US scientific equipment maker Thermo Fisher will be able to supply all the coronavirus tests needed for the UK government to ramp up screening to 100,000 a day, the company’s chief operating officer said on Thursday. 

Mark Stevenson told the BBC’s Today programme that Thermo Fisher had agreed with the government to supply “more than 100,000 tests per day” and would scale up its manufacturing capacity in Britain to enable the kits to be manufactured here. 

Government ministers have come under heavy criticism for failing to roll out testing quickly enough, which they have blamed in part on shortages of essential supplies, such as swabs and chemical reagents. 

The government announced last week its intention to increase the number of diagnostic PCR tests being done for the virus to 100,000 a day by the end of April, from about 15,000 at the moment.

Paul Nurse, director and chief executive of London’s Francis Crick Institute, which is supporting the testing effort, said on Wednesday that the goal was “a stretch”.

In order to rapidly scale up the pace of testing, the government has put out a call to arms to industry to build a “British diagnostics industry at scale”.

As part of this, pharmaceutical companies AstraZeneca and GlaxoSmithKline will set up a new testing lab with Cambridge university, which aims to process 30,000 samples a day by the start of May. 

The government has also set up a task force of more than 100 companies to help provide additional supplies of testing machinery and consumables that are in short supply globally, such as swabs.

Despite concerns about shortages, Mr Stevenson said on Thursday that “the challenge has really been making sure we have the lab capacity”.

There are three new laboratories being set up by the government that should meet this need. “We have the capacity to supply those labs with the necessary reagents and kits,” he said.

Despite scepticism about whether the 100,000 target is possible, Professor John Newton, the government’s adviser on testing, told a House of Commons inquiry on Wednesday that the goal was “feasible”.

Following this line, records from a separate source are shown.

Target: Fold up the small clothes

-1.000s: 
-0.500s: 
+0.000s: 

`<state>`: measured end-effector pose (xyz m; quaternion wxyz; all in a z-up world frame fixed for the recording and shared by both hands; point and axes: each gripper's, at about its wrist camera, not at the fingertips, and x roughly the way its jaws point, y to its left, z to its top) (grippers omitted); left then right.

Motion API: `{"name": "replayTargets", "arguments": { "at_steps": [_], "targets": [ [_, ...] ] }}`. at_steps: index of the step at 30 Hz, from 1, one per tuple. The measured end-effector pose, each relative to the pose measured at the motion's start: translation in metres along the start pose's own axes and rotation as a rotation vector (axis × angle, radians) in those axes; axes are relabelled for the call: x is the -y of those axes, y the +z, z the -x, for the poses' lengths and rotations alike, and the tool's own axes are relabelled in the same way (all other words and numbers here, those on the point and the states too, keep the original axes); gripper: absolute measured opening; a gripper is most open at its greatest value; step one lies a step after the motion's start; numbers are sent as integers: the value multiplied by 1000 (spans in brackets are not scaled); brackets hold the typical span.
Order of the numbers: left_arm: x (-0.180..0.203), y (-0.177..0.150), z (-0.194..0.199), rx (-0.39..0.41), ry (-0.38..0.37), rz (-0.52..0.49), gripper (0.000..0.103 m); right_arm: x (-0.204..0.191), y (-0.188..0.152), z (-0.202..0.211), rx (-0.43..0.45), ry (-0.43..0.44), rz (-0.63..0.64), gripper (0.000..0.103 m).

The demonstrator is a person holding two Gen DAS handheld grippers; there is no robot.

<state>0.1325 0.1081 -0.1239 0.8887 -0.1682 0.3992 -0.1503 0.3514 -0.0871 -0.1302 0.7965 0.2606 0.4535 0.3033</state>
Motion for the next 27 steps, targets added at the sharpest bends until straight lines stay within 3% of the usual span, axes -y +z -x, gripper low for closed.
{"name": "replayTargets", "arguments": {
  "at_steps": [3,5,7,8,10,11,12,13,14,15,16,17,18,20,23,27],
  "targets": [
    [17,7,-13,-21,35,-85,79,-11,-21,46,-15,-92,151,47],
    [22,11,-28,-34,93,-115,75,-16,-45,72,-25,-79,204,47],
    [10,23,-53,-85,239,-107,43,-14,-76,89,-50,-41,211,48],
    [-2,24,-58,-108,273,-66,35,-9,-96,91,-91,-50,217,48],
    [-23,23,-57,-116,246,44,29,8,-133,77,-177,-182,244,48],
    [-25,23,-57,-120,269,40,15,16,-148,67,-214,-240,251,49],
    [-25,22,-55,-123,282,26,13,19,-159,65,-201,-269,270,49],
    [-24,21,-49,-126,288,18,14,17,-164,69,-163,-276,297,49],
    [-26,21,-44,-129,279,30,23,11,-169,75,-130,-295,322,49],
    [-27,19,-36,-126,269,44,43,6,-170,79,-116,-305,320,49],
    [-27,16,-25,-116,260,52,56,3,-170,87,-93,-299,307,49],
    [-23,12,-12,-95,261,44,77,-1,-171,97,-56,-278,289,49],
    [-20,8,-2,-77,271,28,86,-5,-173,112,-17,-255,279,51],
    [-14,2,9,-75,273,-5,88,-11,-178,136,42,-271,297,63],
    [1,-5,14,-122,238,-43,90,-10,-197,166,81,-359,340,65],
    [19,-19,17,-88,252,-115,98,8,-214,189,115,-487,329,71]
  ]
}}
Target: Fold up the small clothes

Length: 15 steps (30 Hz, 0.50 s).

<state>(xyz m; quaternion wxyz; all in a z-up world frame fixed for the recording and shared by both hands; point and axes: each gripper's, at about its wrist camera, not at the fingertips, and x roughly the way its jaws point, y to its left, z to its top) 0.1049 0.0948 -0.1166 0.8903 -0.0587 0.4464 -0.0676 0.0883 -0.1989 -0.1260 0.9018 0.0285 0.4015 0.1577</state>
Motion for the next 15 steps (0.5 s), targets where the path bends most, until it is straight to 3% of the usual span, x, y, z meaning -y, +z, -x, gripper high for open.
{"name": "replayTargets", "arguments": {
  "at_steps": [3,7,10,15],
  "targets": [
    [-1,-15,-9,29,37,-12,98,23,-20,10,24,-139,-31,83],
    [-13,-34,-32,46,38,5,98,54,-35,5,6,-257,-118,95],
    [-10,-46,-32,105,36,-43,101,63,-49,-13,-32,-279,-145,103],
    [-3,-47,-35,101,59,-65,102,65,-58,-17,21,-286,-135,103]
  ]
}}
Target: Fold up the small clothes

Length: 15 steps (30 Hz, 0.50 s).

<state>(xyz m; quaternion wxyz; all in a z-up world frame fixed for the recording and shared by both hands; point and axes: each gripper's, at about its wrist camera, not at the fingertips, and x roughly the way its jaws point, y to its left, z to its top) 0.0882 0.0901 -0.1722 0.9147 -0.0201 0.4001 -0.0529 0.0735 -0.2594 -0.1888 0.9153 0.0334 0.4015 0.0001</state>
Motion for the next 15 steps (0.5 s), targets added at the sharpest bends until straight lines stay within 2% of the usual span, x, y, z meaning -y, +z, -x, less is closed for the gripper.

Kathy Hall, director of Covid-19 testing strategy at the Department of Health, also told the committee that the government was “confident” it would meet the target.

Prof Newton said the three new labs would help achieve “exponential growth” in testing. The army would also help establish “pop up services” across the country where necessary, he added.

He said the reason the UK had not been “able to respond” as quickly and efficiently as countries such as Germany was for “a whole host of [pre-existing] reasons”.

Asked at the hearing whether the National Health Service had been sufficiently prepared for the Covid-19 pandemic, Sir Paul said: “I suspect we were not prepared enough. I’m told there were issues.”

He referenced a stress test done on the NHS “a while ago” to determine whether it could cope with a pandemic, which the organisation failed. “Maybe there were lessons that should have been learnt from that,” he said.

Although the government had hoped to roll out antibody testing — which screens for whether someone has recovered from the disease and has possible immunity — it emerged this week that none of the 17.5m kits it had ordered worked well enough to be used. 

During Wednesday’s hearing, Prof Newton admitted that the government did “not expect to be doing antibody testing before the end of April”.